Filter the listing below, please, and copy only the lines with the word "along".

### Input
-- -- --
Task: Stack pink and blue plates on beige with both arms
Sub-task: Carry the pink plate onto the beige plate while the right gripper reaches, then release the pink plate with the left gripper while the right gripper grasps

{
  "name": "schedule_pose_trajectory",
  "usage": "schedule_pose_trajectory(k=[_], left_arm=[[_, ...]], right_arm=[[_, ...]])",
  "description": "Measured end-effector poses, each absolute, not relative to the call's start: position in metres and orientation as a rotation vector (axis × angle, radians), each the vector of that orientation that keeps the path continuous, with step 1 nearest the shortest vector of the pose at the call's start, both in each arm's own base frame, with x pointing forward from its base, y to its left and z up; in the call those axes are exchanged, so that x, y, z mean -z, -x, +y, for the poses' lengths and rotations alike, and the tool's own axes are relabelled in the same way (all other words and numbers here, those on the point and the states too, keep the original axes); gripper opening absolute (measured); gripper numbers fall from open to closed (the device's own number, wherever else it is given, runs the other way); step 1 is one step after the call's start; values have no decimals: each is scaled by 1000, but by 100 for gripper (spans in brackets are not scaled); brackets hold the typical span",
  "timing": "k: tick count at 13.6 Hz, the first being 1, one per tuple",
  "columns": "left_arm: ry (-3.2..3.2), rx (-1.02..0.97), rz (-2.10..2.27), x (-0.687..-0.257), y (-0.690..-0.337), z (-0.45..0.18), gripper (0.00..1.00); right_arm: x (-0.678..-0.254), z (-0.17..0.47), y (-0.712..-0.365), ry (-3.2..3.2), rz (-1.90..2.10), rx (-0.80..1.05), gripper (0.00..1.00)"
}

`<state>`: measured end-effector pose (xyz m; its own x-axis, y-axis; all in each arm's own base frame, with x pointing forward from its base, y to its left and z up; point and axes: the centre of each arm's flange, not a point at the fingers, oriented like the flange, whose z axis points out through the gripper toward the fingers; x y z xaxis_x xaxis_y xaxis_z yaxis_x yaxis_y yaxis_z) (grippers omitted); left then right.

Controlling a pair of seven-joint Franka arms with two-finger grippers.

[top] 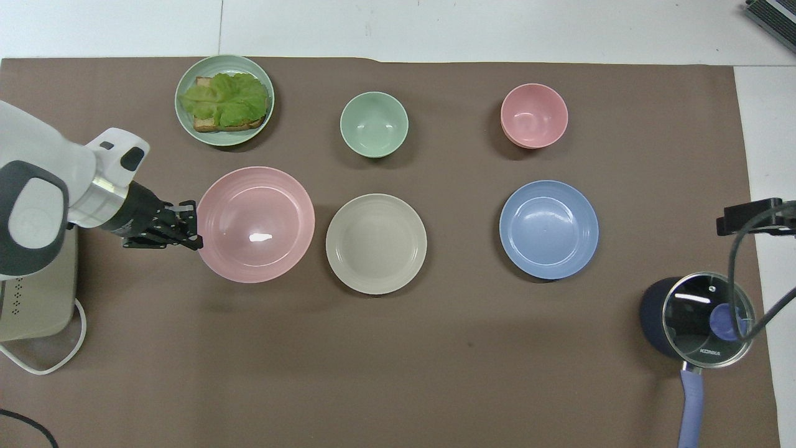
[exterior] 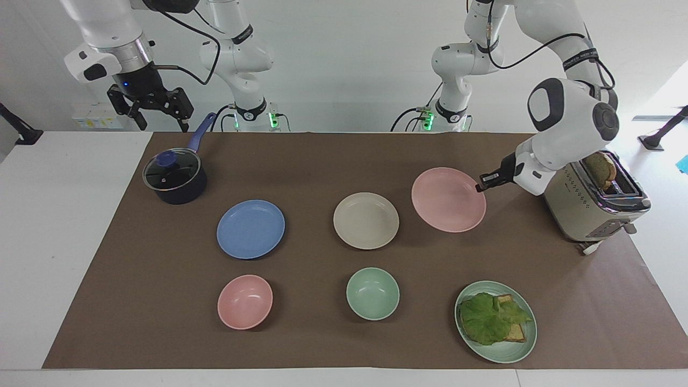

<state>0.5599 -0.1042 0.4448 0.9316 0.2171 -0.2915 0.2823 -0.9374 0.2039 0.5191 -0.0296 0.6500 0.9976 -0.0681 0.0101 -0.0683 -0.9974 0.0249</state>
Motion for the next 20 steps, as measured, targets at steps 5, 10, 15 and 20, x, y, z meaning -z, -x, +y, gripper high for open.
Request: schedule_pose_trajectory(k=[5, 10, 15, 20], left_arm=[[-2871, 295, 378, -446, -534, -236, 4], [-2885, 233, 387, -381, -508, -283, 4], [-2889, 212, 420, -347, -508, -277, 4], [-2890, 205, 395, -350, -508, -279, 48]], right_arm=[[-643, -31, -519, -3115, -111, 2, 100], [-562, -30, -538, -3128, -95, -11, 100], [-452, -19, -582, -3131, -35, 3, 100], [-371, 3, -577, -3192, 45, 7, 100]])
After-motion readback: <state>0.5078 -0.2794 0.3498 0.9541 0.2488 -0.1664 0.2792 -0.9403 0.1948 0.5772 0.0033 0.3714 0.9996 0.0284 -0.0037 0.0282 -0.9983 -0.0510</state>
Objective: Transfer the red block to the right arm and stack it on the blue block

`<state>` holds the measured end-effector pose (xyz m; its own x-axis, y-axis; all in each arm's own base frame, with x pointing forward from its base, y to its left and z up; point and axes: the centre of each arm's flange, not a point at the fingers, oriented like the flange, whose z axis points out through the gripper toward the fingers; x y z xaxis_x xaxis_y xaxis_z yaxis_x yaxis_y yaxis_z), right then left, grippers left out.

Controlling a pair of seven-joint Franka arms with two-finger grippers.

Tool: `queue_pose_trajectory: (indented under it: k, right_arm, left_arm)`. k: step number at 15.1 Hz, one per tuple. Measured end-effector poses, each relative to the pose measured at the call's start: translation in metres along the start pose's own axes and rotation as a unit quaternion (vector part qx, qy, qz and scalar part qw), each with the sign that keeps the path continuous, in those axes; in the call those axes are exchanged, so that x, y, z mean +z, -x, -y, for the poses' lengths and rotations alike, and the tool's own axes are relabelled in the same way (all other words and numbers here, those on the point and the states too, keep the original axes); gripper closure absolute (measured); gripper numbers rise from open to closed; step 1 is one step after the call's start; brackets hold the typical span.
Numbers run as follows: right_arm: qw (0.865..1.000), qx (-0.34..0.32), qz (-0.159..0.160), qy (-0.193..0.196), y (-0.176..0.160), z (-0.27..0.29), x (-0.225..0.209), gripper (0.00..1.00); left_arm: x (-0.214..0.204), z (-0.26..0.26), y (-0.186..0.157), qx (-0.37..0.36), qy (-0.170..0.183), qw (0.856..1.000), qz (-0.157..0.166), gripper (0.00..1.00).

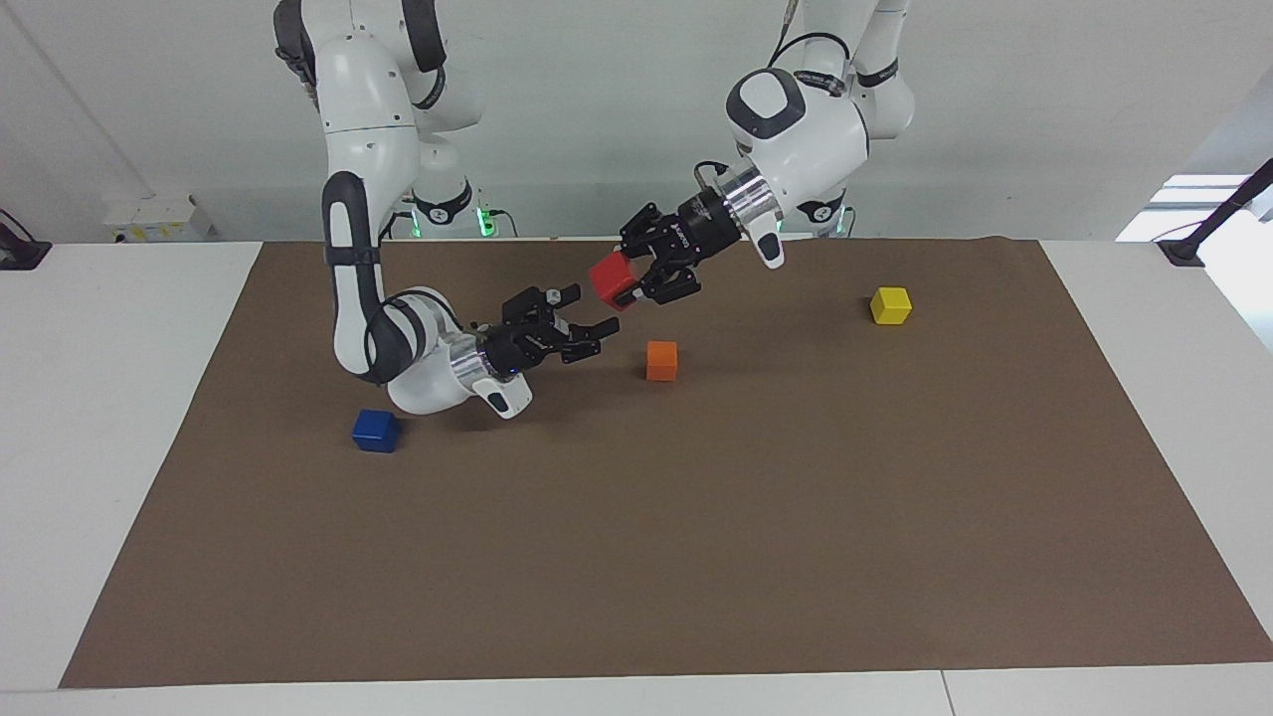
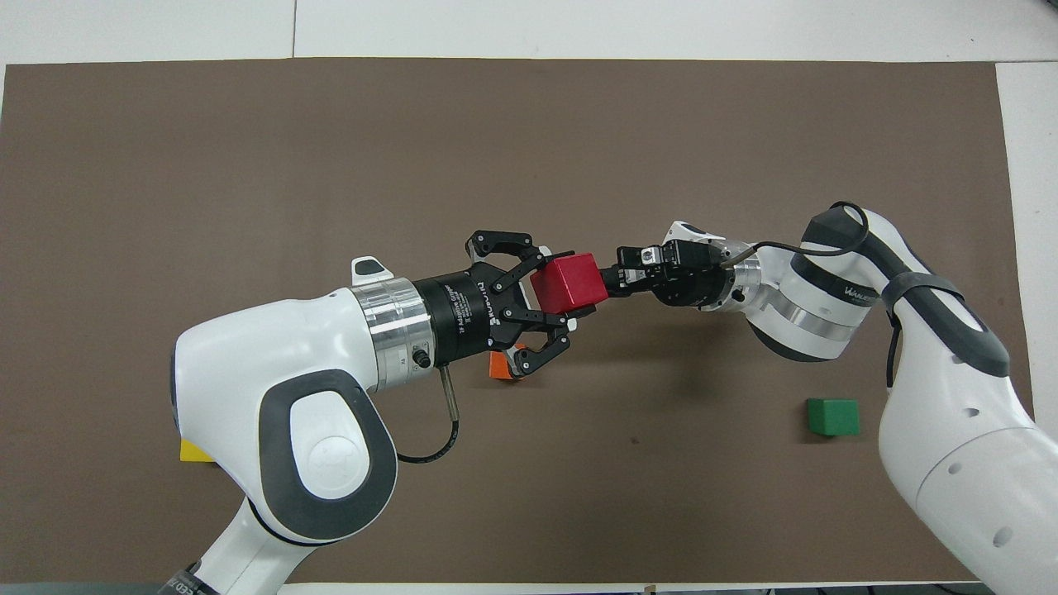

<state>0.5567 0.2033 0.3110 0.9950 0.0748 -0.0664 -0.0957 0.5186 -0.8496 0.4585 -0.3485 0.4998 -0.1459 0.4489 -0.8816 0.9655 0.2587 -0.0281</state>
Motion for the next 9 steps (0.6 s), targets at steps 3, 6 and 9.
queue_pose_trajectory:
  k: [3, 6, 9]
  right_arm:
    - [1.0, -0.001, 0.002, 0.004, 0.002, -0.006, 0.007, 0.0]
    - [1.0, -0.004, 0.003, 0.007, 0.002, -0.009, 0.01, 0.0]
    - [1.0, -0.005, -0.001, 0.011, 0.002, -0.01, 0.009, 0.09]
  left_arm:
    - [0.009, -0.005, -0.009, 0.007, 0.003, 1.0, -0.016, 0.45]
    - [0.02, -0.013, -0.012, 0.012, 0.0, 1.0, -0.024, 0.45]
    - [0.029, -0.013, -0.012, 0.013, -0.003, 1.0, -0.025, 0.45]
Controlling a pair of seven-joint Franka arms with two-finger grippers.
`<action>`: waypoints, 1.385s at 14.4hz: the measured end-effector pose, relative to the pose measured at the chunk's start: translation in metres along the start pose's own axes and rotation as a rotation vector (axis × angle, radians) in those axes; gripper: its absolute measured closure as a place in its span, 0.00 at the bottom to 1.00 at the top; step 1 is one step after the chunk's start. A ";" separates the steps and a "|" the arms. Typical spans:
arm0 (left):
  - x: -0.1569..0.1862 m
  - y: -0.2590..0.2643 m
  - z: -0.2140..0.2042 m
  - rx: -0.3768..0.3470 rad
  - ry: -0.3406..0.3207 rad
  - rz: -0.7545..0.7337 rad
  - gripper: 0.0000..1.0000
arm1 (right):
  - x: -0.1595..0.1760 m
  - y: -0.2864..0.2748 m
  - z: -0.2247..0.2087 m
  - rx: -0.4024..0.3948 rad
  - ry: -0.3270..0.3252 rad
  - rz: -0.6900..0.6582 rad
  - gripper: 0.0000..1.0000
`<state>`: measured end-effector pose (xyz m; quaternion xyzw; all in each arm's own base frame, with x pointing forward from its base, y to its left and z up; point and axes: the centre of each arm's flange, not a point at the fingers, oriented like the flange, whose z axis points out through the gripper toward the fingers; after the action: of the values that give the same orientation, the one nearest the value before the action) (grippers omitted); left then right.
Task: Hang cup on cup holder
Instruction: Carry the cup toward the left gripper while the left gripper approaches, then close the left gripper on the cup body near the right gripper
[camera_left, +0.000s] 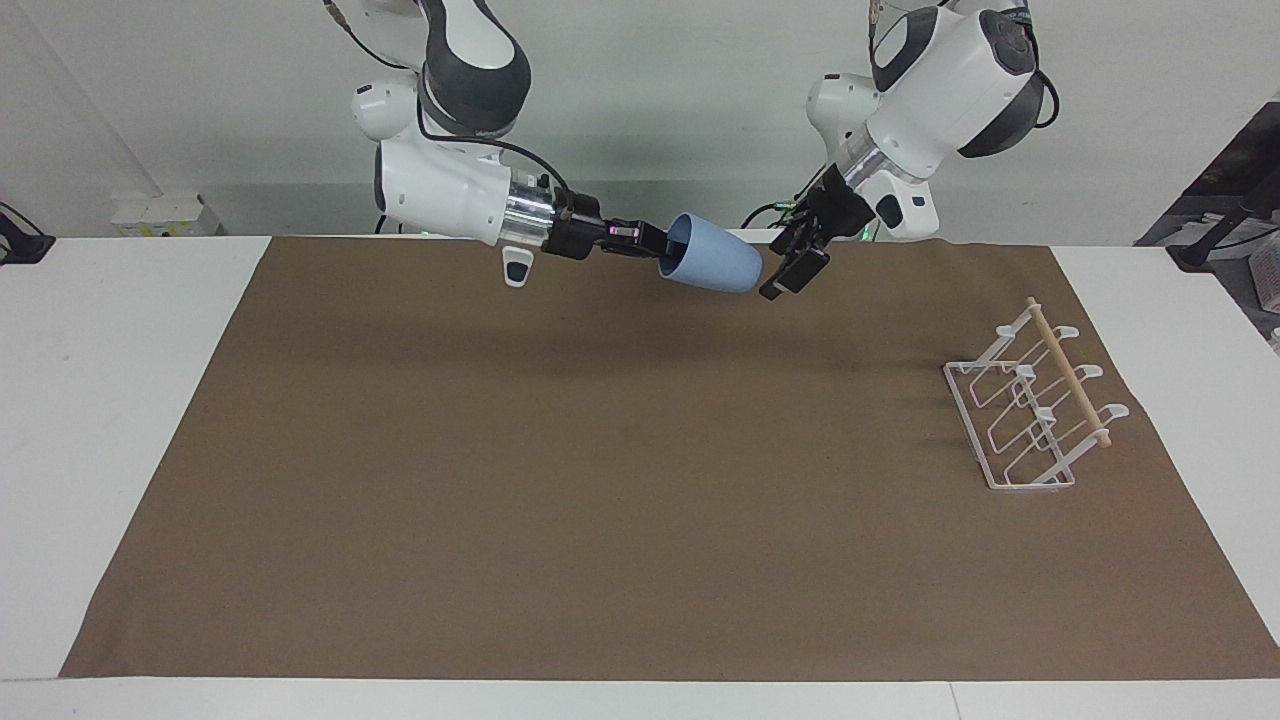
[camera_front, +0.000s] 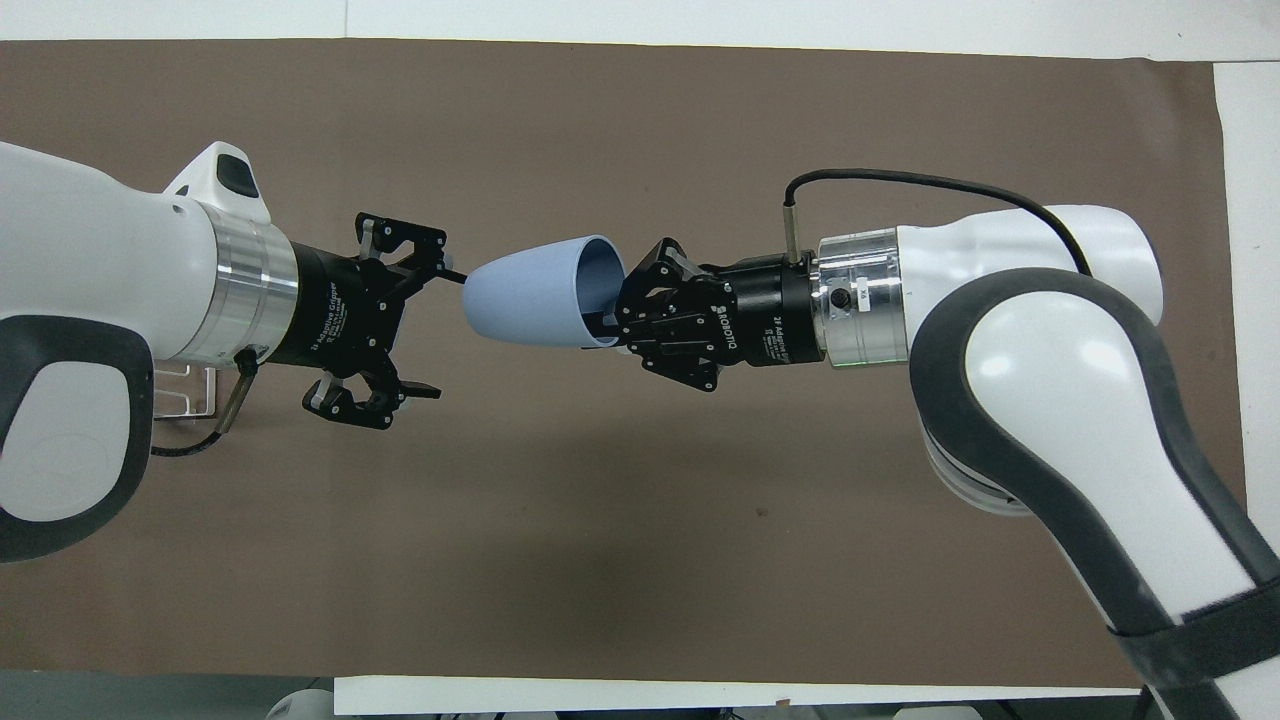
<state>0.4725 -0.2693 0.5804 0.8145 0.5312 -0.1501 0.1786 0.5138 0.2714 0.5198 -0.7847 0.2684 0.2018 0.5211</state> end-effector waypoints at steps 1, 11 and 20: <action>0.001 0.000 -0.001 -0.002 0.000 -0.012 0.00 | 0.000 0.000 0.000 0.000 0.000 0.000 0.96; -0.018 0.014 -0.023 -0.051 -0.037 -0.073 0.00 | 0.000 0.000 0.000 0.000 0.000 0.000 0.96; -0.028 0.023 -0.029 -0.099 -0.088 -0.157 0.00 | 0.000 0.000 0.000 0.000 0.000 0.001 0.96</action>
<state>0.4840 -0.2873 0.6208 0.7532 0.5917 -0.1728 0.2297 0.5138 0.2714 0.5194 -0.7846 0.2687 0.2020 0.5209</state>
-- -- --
### Worked solution
Tool: `queue_pose_trajectory: (indented under it: k, right_arm, left_arm)`. k: step number at 15.1 Hz, one per tuple. Measured end-effector poses, each relative to the pose measured at the call's start: translation in metres along the start pose's own axes and rotation as a unit quaternion (vector part qx, qy, qz and scalar part qw), each with the sign that keeps the path continuous, in those axes; in the call those axes are exchanged, so that x, y, z mean +z, -x, -y, for the poses' lengths and rotations alike, and the tool's own axes are relabelled in the same way (all other words and numbers here, those on the point and the states too, keep the original axes); gripper closure absolute (measured); gripper numbers rise from open to closed; step 1 is one step after the call's start; brackets hold the typical span.
`<action>`: waypoints, 1.385s at 14.4hz: the measured end-effector pose, relative to the pose measured at the chunk's start: translation in metres along the start pose's own axes and rotation as a rotation vector (axis × angle, radians) in those axes; gripper: its absolute measured closure as a place in its span, 0.00 at the bottom to 1.00 at the top; step 1 is one step after the chunk's start. A ";" separates the steps and a "|" the arms. Typical spans:

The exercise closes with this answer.